Archive for the ‘vim’ Category

How to Make the Command Line Behave Like vim

Tuesday, May 4th, 2010

If you use vim, you’ve probably found yourself wishing you could use vim commands in more places. Well, the command line is one place where you can. Simply run this simple command and you’ll have vim commands at your command on the command line:

set -o vi

Better yet, add that line to your ~/.bashrc on Linux or your ~/.bash_profile on Mac OS and you will have permanently added this wonderful ability to your terminal.

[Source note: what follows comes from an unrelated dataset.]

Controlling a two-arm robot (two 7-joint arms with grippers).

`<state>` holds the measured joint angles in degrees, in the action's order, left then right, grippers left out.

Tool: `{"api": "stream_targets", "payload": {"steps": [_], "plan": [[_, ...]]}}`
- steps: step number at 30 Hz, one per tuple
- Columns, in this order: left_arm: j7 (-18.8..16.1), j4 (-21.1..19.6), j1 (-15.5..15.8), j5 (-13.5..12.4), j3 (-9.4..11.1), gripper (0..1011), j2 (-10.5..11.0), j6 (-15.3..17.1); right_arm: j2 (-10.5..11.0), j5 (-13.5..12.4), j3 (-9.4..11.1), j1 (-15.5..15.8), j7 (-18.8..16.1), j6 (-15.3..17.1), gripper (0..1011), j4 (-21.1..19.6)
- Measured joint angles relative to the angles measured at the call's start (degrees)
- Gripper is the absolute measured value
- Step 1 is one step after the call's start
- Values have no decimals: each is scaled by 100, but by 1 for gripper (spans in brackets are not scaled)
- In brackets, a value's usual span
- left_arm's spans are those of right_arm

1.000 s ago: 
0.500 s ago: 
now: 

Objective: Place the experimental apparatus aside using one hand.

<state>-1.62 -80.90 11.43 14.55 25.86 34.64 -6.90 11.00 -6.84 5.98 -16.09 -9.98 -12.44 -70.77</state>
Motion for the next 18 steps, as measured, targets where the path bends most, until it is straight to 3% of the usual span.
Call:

How To Get Rid of vim’s Swap Files After a Crash

Wednesday, December 30th, 2009

When you open a file in vim, it creates what’s called a swap file for the file on which you’re working. So if you’re working on two files called temp1 and temp2, you’ll end up with two swap files like this:

$ find . -name '.*.swp'
./.temp2.swp
./.temp1.swp

Once you close vim, those files will go away, unless vim closes unexpectedly (e.g. you lose your ssh connection). To get rid of those files, we can use a little tool I like to call xargs:

$ find . -name '.*.swp' | xargs rm

When you pipe find through xargs rm, you’re saying, “Take the output from find and run an rm command on each one of those items.” If you run find again, you’ll see that those pesky swap files are gone:

$ find . -name '.*.swp'
$

xargs has, of course, many other applications, but this particular technique is helpful if you’ve ever encountered this problem in vim.

.vimrc for Dvorak

Tuesday, December 29th, 2009

I use vim with the Dvorak keyboard layout. It was a big hassle at first but I’ve come up with (and lifted) some combinations of .vimrc directives that make things pretty easy with not too much disruptive key remapping. Some of this stuff I just copied and pasted from a co-worker’s .vimrc and I’ll admit that I’m not sure what 100% of this does. If you have any questions, ask and I’ll add some better comments to the file.

colors default
syntax on
au BufNewFile,BufRead *.module set filetype=php
au BufNewFile,BufRead *.inc set filetype=php
set background=dark
set wh=60
set expandtab
set sw=4
set smarttab
set smartindent
set autoindent
set number
set nowrap
set ic
set ts=4
set sts=4
set sta
set ai
set et
set cin

"Dvorak stuff
noremap t j
noremap n k
noremap s l
noremap j n
noremap gn gk
noremap gt gj
noremap - $
noremap _ ^
no S L

Vim Search and Replace

Tuesday, December 29th, 2009

Vim search and replace is pretty simple but the top Google results for “vim search and replace” don’t really give it to you straight. So here it is:

:%s/search string/replace string/g

Example: if you wanted to replace all instances of “cat” with “dog,” you would do this:

:%s/cat/dog/g

You can find a more thorough, verbose (and potentially confusing) explanation here. Chances are, though, that you’ll only be using the above method 99.9% of the time.